ゴールドマン・サックス・グループのエコノミストは、米労働市場の一段と悲観的な見通しを反映するため予測を修正した。一方で、新型コロナウイルス感染拡大に見舞われた米経済の回復は従来予想より急速になるとの見方も示した。

  アナリストのデービッド・メリクル氏とロニー・ウォーカー氏は12日遅くの調査リポートで、失業率のピークを25%と予測し、従来予想の15%から上方修正した。「より多くの労働者が職を失い、失業者と分類される人の割合が増える」と予想。ただ失業率はその後、年末には前回リセッション(景気後退)時のピーク並みの10%付近になる見通しだとした。

  ゴールドマンの予測修正に先立ち先週発表された4月の雇用統計では、非農業部門雇用者数は過去最大の落ち込みを示し、失業率は14.7%と、大恐慌時代以来の高水準となった。失業率が25%に達すれば、大恐慌のピーク時の記録とほぼ同水準となる。

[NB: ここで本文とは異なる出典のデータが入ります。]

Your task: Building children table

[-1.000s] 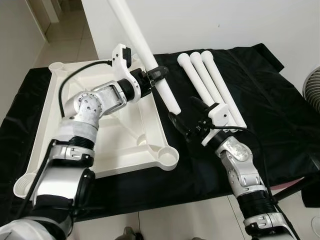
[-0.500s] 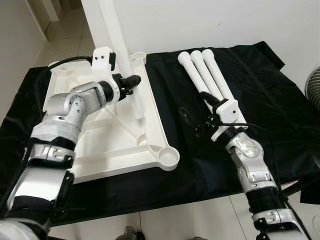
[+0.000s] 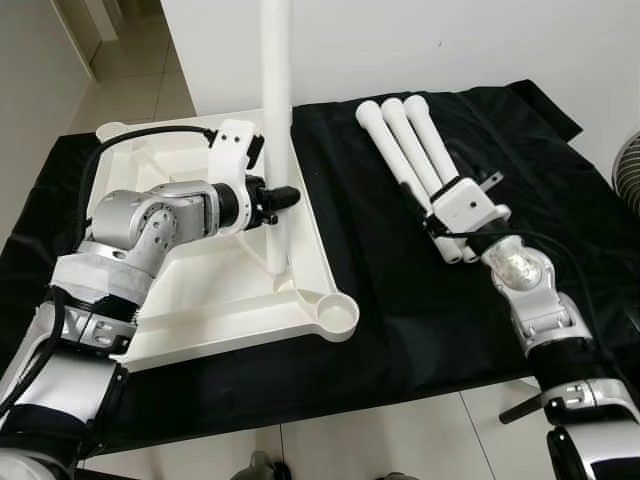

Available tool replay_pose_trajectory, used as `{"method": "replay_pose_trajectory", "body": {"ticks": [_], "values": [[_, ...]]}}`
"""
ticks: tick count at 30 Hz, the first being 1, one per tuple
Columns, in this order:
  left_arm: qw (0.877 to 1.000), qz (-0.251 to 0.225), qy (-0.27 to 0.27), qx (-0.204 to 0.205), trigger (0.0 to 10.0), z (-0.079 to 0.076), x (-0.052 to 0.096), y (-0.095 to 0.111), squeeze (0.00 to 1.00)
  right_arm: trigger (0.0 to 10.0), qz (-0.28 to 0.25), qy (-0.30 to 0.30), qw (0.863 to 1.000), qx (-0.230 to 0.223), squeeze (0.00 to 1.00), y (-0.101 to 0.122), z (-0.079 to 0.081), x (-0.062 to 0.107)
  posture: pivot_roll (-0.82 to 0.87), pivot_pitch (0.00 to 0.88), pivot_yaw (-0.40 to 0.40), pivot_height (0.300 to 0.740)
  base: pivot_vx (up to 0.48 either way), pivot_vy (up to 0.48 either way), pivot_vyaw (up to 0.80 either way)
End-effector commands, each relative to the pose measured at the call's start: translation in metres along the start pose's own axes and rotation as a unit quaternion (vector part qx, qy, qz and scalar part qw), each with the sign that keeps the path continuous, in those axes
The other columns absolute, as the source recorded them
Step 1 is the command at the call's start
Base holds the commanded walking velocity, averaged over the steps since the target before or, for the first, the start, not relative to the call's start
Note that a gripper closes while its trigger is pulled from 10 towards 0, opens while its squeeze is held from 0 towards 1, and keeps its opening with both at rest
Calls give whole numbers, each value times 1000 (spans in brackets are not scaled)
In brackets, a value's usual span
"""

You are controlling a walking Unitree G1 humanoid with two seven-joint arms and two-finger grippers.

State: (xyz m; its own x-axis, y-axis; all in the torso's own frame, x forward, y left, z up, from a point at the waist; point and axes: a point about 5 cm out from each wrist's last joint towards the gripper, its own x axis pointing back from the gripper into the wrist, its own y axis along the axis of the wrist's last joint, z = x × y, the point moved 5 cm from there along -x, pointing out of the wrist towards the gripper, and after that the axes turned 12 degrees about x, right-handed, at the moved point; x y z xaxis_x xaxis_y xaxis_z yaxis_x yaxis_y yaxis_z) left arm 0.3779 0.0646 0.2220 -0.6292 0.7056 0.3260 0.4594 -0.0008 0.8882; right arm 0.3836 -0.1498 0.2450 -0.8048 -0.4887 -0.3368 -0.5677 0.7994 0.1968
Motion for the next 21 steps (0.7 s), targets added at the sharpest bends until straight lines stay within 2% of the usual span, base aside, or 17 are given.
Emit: {"method": "replay_pose_trajectory", "body": {"ticks": [1,2,3,5,7,10,11,12,16,18,19,21], "values": [[971,84,-222,-4,10000,-45,10,-20,0,10000,-15,10,998,53,0,4,8,-2,-93,78,105,740,0,0,0],[971,84,-222,-4,10000,-45,10,-20,0,10000,-15,10,998,53,0,4,8,-2,-93,78,105,740,0,0,0],[970,92,-223,-15,10000,-49,7,-19,0,10000,-20,12,996,86,0,4,8,-4,-85,77,101,740,0,0,0],[970,92,-223,-15,10000,-49,7,-19,0,10000,-20,12,996,86,0,4,8,-4,-85,77,101,740,0,0,0],[969,102,-223,-27,10000,-56,2,-16,0,10000,-24,8,993,118,0,4,8,-7,-80,77,99,740,0,0,0],[967,115,-226,-40,10000,-61,-1,-15,0,10000,-28,4,991,132,0,5,7,-9,-80,77,99,740,0,0,0],[962,138,-227,-70,10000,-65,-4,-19,0,10000,-34,0,989,145,0,7,9,-11,-80,79,100,740,0,0,0],[952,173,-229,-110,10000,-68,-6,-28,0,10000,-47,0,986,157,0,11,13,-12,-79,81,101,740,0,0,0],[948,187,-226,-125,10000,-68,-9,-31,0,10000,-53,-2,986,161,0,13,14,-13,-79,81,101,740,0,0,0],[947,187,-215,-146,10000,-65,-15,-29,0,10000,-61,-8,984,167,0,15,16,-14,-79,81,101,740,0,0,0],[952,182,-192,-154,10000,-61,-24,-23,0,10000,-64,-3,983,171,0,15,21,-14,-80,82,112,740,0,0,0],[950,190,-184,-166,10000,-59,-27,-24,0,10000,-67,1,982,178,0,16,24,-13,-82,84,115,740,0,0,0]]}}
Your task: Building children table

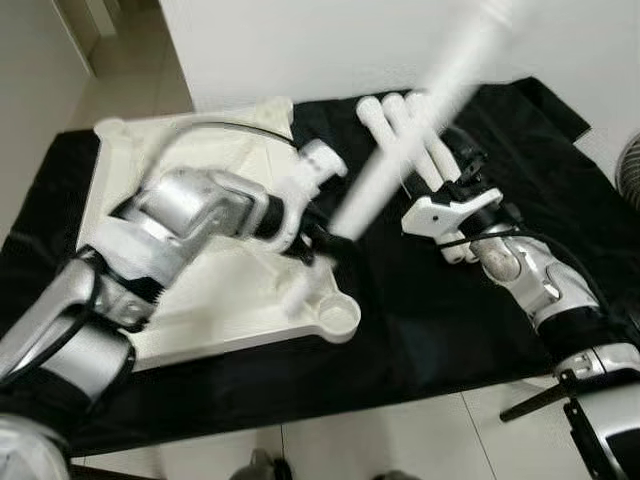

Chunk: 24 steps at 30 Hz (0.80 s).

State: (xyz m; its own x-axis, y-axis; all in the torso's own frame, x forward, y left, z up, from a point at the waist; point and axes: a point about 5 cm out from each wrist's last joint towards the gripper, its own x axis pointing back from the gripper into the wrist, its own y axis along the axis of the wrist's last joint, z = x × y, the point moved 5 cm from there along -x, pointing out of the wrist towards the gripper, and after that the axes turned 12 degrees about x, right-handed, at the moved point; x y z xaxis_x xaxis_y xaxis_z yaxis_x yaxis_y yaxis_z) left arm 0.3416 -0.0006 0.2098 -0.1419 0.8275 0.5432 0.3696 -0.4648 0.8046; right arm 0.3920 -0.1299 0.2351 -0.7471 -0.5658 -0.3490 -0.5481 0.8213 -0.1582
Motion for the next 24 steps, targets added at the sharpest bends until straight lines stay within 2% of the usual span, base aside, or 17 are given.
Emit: {"method": "replay_pose_trajectory", "body": {"ticks": [1,6,8,10,15,16,18,20,22,24], "values": [[1000,8,17,-13,10000,6,4,1,0,10000,-20,3,1000,7,0,8,4,-1,-82,84,115,740,0,0,0],[998,43,4,-53,10000,-2,0,-1,0,10000,-27,-3,999,22,0,9,4,-1,-76,91,119,740,0,0,0],[996,49,13,-68,10000,0,-2,1,0,10000,-27,-2,1000,15,0,8,5,-2,-76,91,119,740,0,0,0],[998,18,37,-57,10000,12,-2,18,0,10000,-27,0,1000,14,0,9,8,-1,-75,93,122,740,0,0,0],[997,6,56,-46,10000,26,2,27,0,10000,-17,-7,1000,-1,0,8,9,2,-75,94,123,740,0,0,0],[997,6,69,-37,10000,35,9,27,0,10000,0,-18,1000,-4,0,4,10,7,-80,97,129,740,0,0,0],[996,0,82,-31,10000,40,14,29,0,10000,11,-23,1000,-3,0,2,12,11,-80,97,129,740,0,0,0],[995,-12,102,-17,10000,50,23,31,0,10000,63,-29,996,-59,0,-9,20,23,-81,101,132,740,0,0,0],[993,-21,111,-10,10000,55,28,33,0,10000,81,-25,994,-75,0,-10,29,32,-81,101,130,740,0,0,0],[993,-24,111,-7,10000,56,30,34,0,10000,89,-33,992,-80,0,-11,30,36,-81,101,130,740,0,0,0]]}}
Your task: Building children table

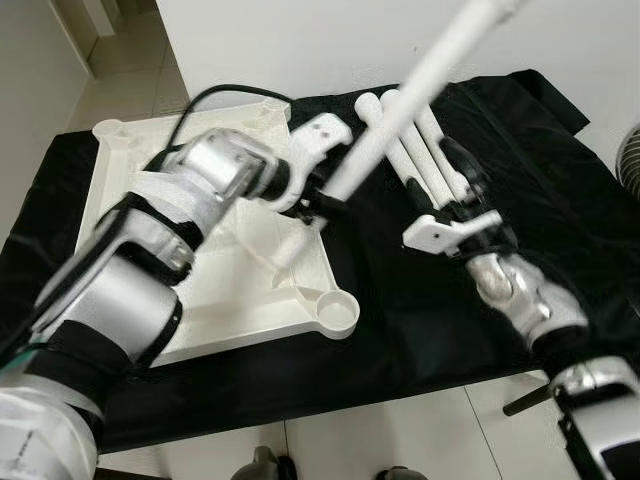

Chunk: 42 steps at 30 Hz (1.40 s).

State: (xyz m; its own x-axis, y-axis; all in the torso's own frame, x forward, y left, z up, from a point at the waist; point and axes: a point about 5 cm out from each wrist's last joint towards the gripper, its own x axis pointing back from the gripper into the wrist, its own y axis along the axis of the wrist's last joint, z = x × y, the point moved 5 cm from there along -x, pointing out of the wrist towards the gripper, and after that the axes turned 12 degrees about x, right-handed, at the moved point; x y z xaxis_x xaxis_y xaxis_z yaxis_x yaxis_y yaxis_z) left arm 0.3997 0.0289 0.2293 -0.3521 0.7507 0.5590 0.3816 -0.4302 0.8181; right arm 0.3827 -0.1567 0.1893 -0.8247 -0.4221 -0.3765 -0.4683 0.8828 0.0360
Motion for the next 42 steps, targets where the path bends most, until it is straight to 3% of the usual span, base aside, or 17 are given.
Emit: {"method": "replay_pose_trajectory", "body": {"ticks": [1,6,8,9,11,14,17,19,28,36,37,38,39,42], "values": [[1000,-11,-1,-16,10000,0,4,11,0,10000,10,-31,999,-11,0,-1,-8,0,-81,104,130,740,0,0,0],[1000,0,1,-20,10000,4,4,7,0,10000,1,-41,999,21,0,0,-12,2,-83,107,134,740,0,0,0],[999,27,-4,-35,10000,4,1,-3,0,10000,-25,-45,995,81,0,3,-21,-2,-84,107,135,740,0,0,0],[999,27,-4,-35,10000,4,1,-3,0,10000,-25,-45,995,81,0,3,-21,-2,-84,107,135,740,0,0,0],[996,60,-11,-60,10000,2,-4,-16,0,10000,-51,-45,990,126,0,6,-31,-10,-84,107,135,740,0,0,0],[994,74,-15,-73,10000,1,-6,-21,0,10000,-57,-47,988,135,0,7,-36,-13,-83,106,135,740,0,0,0],[987,118,-29,-108,10000,-5,-14,-39,0,10000,-87,-52,977,187,0,13,-49,-24,-79,106,136,740,0,0,0],[985,126,-32,-114,10000,-5,-16,-42,0,10000,-90,-54,976,192,0,14,-52,-26,-79,106,136,740,0,0,0],[977,143,-51,-147,10000,-15,-23,-47,0,10000,-100,-29,970,220,0,13,-51,-34,-78,105,141,740,0,0,0],[974,126,-78,-169,10000,-33,-20,-29,0,10000,-98,27,965,242,0,6,-34,-36,-75,103,143,740,0,0,0],[974,121,-82,-175,10000,-36,-18,-25,0,1922,-98,50,966,235,0,5,-28,-35,-72,104,141,740,0,0,0],[974,121,-82,-175,10000,-36,-18,-25,0,1922,-98,50,966,235,0,5,-28,-35,-72,104,141,740,0,0,0],[973,115,-84,-184,10000,-38,-16,-17,0,0,-98,74,967,225,0,4,-20,-32,-72,103,142,740,0,0,0],[972,111,-81,-189,10000,-38,-15,-14,0,0,-97,82,968,218,0,3,-17,-31,-72,102,143,740,0,0,0]]}}
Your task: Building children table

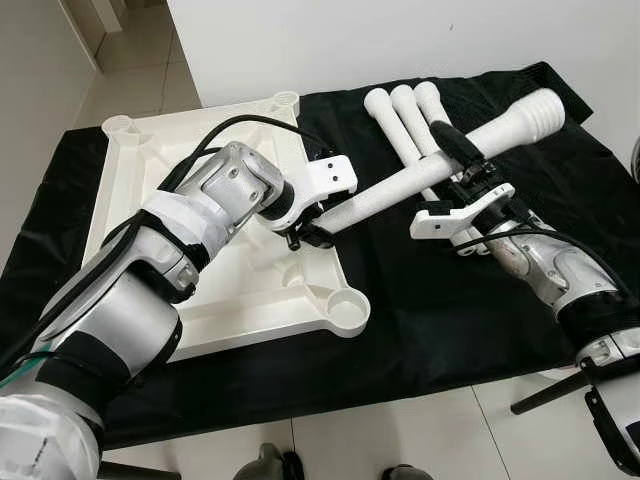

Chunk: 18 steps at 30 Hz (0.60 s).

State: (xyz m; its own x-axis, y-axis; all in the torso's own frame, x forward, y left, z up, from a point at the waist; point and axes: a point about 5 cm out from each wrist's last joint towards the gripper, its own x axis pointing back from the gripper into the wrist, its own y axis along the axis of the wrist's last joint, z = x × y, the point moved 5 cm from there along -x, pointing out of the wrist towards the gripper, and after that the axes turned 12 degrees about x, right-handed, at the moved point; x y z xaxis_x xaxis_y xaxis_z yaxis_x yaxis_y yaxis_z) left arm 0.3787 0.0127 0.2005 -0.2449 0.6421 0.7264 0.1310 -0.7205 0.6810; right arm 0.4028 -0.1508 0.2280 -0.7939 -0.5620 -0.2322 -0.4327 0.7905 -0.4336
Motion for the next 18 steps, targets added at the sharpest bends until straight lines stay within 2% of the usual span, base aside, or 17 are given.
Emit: {"method": "replay_pose_trajectory", "body": {"ticks": [1,6,7,13,16,17,18], "values": [[998,-8,-50,-26,10000,-12,8,14,0,0,-18,19,1000,-10,0,10,8,1,-72,102,143,740,0,0,0],[998,-14,-49,-31,10000,-11,10,17,0,0,-9,24,1000,-13,0,7,11,1,-72,102,143,740,0,0,0],[998,-29,-44,-33,10000,-10,14,23,1000,0,-4,30,999,-20,0,6,13,3,-72,102,143,740,0,0,0],[997,-47,-45,-29,10000,-9,20,32,1000,0,2,32,999,-31,0,6,16,4,-74,101,141,740,0,0,0],[995,-86,-30,-29,10000,-3,36,53,1000,0,24,39,997,-59,0,4,22,6,-76,95,135,740,0,0,0],[995,-86,-30,-29,10000,-3,36,53,1000,0,24,39,997,-59,0,4,22,6,-76,95,135,740,0,0,0],[994,-97,-27,-28,10000,-2,42,59,1000,4275,30,44,996,-69,0,3,25,7,-76,95,135,740,0,0,0]]}}
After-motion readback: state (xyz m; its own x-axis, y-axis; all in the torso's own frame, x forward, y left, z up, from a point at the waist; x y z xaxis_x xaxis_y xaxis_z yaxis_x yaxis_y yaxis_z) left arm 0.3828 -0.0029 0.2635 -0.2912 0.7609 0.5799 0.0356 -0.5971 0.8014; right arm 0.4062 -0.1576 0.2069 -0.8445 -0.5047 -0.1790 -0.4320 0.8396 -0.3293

  同社アナリストらは労働市場への一層の打撃を予想した半面、経済活動の緩やかな再開を示す一部指標などを受け、米経済の先行き懸念を和らげる見通しも示した。

  新たな予測では、四半期国内総生産(GDP)へのより大きな打撃を反映し、4−6月(第2四半期)GDPを年率39%減と、従来予測の34%減から修正。一方で、7−9月(第3四半期)GDPは29%増と、従来予測の19%増を上回る比較的急速な回復見通しを示した。